Authors: Claire Cook
Made you look
, we used to say as kids when we tried to trick each other into turning to find something—a bird, a plane, a cute boy—that wasn’t really there. Her comment took me by surprise and made me look at her for the first time—full on, instead of just over her head or off to the side of her face.
Given that she’d just crawled out from between two Dumpsters, she wasn’t even that dirty. She looked about my age, with dry skin that could use a good moisturizer and gray springing from her once dark hair like the threads of a Brillo pad. Even without mascara, her eyes were her best feature: round and wide spaced, a lovely shade of green flecked with brown, undeniably clear and lucid.
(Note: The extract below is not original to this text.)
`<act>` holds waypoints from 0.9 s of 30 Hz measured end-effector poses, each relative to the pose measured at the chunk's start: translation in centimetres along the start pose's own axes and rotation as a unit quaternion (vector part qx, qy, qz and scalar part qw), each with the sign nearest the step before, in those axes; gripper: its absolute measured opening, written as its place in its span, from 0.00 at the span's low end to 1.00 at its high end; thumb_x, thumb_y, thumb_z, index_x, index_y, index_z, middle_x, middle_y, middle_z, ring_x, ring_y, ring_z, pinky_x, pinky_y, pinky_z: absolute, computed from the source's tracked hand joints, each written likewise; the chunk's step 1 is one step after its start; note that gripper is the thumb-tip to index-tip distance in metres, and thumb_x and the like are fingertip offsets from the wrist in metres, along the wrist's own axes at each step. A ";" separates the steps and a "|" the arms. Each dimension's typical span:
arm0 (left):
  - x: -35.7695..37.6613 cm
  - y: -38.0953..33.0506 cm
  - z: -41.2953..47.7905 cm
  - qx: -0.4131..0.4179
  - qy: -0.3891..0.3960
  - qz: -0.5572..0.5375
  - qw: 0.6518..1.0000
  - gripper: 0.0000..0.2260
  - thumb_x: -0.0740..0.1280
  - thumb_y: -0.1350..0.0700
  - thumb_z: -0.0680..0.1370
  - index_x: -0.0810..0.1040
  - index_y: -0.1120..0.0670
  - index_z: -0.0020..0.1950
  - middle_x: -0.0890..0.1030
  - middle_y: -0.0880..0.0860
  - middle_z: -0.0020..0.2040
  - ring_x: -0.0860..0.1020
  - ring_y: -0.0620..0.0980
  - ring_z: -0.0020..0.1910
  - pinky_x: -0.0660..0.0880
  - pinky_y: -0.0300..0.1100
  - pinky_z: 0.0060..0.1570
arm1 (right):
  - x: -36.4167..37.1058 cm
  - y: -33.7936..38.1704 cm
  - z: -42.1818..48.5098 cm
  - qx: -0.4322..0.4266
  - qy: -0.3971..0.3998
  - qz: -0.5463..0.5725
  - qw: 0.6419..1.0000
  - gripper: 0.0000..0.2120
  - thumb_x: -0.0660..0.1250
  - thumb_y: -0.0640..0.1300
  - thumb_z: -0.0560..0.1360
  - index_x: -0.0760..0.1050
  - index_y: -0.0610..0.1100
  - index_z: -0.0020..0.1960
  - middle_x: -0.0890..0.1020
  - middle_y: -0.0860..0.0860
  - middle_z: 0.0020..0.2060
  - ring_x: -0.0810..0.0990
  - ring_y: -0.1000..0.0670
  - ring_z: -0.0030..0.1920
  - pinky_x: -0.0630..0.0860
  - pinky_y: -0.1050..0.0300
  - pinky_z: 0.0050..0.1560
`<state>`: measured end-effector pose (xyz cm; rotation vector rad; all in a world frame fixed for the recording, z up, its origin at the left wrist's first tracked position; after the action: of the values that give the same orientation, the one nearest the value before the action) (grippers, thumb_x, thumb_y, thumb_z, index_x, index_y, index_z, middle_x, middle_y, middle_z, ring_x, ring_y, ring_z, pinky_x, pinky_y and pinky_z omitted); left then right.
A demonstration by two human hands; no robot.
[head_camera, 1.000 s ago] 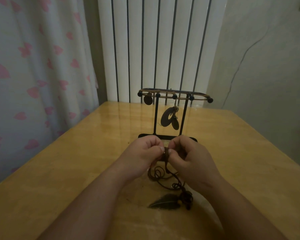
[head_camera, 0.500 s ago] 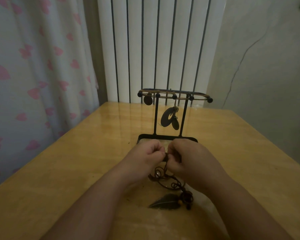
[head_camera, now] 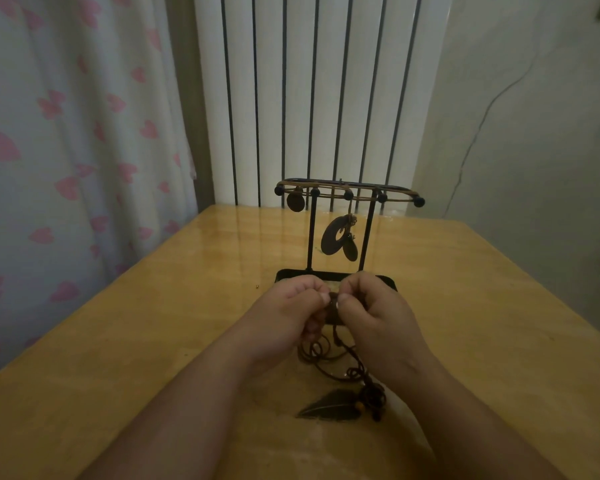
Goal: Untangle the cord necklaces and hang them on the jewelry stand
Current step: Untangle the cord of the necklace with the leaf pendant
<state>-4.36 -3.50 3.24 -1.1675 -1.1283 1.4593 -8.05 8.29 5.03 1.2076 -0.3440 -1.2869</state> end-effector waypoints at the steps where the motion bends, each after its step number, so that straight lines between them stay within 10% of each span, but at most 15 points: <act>1: -0.1 0.0 0.0 0.000 -0.005 -0.008 1.000 0.13 0.61 0.54 0.76 0.78 0.44 0.34 0.73 0.48 0.33 0.70 0.48 0.34 0.68 0.44 0.37 | 0.0 -0.1 0.0 0.006 -0.001 0.010 1.000 0.06 0.61 0.46 0.75 0.74 0.47 0.41 0.79 0.47 0.36 0.78 0.46 0.38 0.79 0.47 0.39; 11: -1.1 -0.6 -0.1 0.047 -0.059 0.066 0.995 0.08 0.65 0.57 0.79 0.83 0.51 0.43 0.80 0.47 0.34 0.76 0.44 0.34 0.73 0.42 0.38 | -0.4 -0.1 0.3 -0.024 0.000 -0.044 0.999 0.06 0.63 0.44 0.77 0.73 0.52 0.42 0.77 0.54 0.33 0.75 0.59 0.33 0.72 0.70 0.32; 27: -0.4 -0.7 0.0 0.058 -0.048 0.157 0.985 0.12 0.65 0.61 0.76 0.75 0.49 0.34 0.72 0.43 0.27 0.69 0.38 0.27 0.67 0.32 0.29 | 0.1 -0.5 0.2 -0.040 0.043 -0.136 0.989 0.04 0.61 0.49 0.75 0.71 0.55 0.42 0.75 0.55 0.34 0.72 0.60 0.33 0.70 0.64 0.30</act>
<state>-4.27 -3.79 4.01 -1.2444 -0.9362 1.8138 -8.44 8.15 4.67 1.2676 -0.0634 -1.4622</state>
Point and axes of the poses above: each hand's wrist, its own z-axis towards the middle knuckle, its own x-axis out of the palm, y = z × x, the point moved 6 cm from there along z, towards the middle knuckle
“Thanks,” she said when I handed her a latte.
I noticed she held one hand in front of her mouth when she spoke, the way I sometimes did when I’d eaten onions or garlic for lunch. I wondered if dropping off some toothpaste and a toothbrush for her would be a nice thing to do, or if it would be insulting.
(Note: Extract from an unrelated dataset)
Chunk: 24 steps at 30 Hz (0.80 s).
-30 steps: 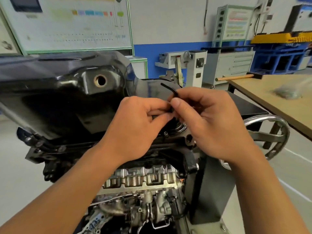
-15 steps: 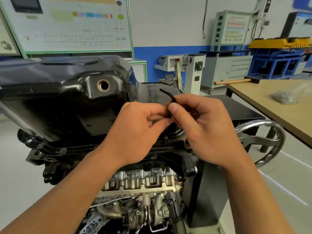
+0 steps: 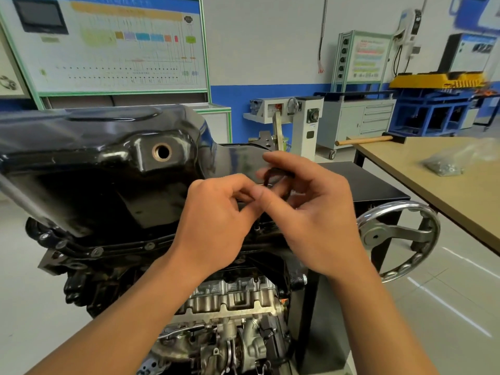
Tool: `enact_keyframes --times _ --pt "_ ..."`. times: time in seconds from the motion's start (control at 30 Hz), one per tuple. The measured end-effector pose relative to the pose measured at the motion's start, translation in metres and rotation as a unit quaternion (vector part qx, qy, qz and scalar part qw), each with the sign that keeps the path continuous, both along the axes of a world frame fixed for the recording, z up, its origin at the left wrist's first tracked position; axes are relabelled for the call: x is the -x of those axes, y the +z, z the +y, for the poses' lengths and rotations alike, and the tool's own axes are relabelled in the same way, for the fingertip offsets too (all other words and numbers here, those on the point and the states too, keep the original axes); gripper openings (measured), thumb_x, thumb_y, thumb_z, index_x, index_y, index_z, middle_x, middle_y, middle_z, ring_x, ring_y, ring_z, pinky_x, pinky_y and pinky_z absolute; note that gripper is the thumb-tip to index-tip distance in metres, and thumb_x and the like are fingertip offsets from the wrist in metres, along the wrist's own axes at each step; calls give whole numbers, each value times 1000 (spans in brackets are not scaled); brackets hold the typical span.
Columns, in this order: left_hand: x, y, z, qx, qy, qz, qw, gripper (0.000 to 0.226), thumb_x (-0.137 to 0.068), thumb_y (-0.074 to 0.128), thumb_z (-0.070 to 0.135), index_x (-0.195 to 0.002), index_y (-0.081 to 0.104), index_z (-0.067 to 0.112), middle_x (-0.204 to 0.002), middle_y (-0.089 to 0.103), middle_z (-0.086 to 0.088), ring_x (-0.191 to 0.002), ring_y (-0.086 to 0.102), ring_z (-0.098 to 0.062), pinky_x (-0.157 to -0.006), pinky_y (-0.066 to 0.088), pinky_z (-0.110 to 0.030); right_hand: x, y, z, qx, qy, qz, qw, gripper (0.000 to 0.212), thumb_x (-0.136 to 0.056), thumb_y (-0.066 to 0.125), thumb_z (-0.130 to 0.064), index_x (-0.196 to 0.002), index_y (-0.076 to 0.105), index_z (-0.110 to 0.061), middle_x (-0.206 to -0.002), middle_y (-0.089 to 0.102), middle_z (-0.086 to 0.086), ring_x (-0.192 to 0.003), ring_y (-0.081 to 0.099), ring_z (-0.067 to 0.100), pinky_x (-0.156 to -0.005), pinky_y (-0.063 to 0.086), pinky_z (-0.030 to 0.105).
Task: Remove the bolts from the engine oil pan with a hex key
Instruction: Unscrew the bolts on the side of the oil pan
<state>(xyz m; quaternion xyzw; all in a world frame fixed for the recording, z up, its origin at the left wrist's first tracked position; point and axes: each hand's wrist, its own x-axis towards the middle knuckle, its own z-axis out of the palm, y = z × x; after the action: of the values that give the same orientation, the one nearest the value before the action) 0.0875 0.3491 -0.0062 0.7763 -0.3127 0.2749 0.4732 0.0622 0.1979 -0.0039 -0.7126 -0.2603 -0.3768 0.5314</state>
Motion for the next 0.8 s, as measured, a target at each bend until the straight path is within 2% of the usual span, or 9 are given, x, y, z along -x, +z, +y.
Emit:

I had to ask. “How do you manage to stay so clean?”
“There’s an emergency shelter that lets me in to shower.” She spoke in a crackly voice that sounded like it hadn’t been used for a while. “I was sleeping there, but you can only stay for seven nights. So now I’m on a waiting list for a transitional shelter.”
“Eat,” I said. “You haven’t even touched that.” I sipped my latte and watched the people walking by while she ate the chicken and pasta. I guess I thought she might gobble, but she ate slowly and thoroughly, savoring each bite. Then she wiped the inside of the plastic container with the last piece of the breadstick bow tie and popped it into her mouth.
“Thank you,” she said. “Did you make it?”
“I don’t really cook anymore. I assemble. But I’ll give you the recipe if you want.”
Instead of answering, she put the top back on the plastic container and handed it to me.
“Sorry,” I said. “That was stupid.”
She shrugged.
We sipped our lattes in silence. It felt odd to be standing there hovering over her, but sitting next to her on the sidewalk didn’t seem like quite the right thing to do either.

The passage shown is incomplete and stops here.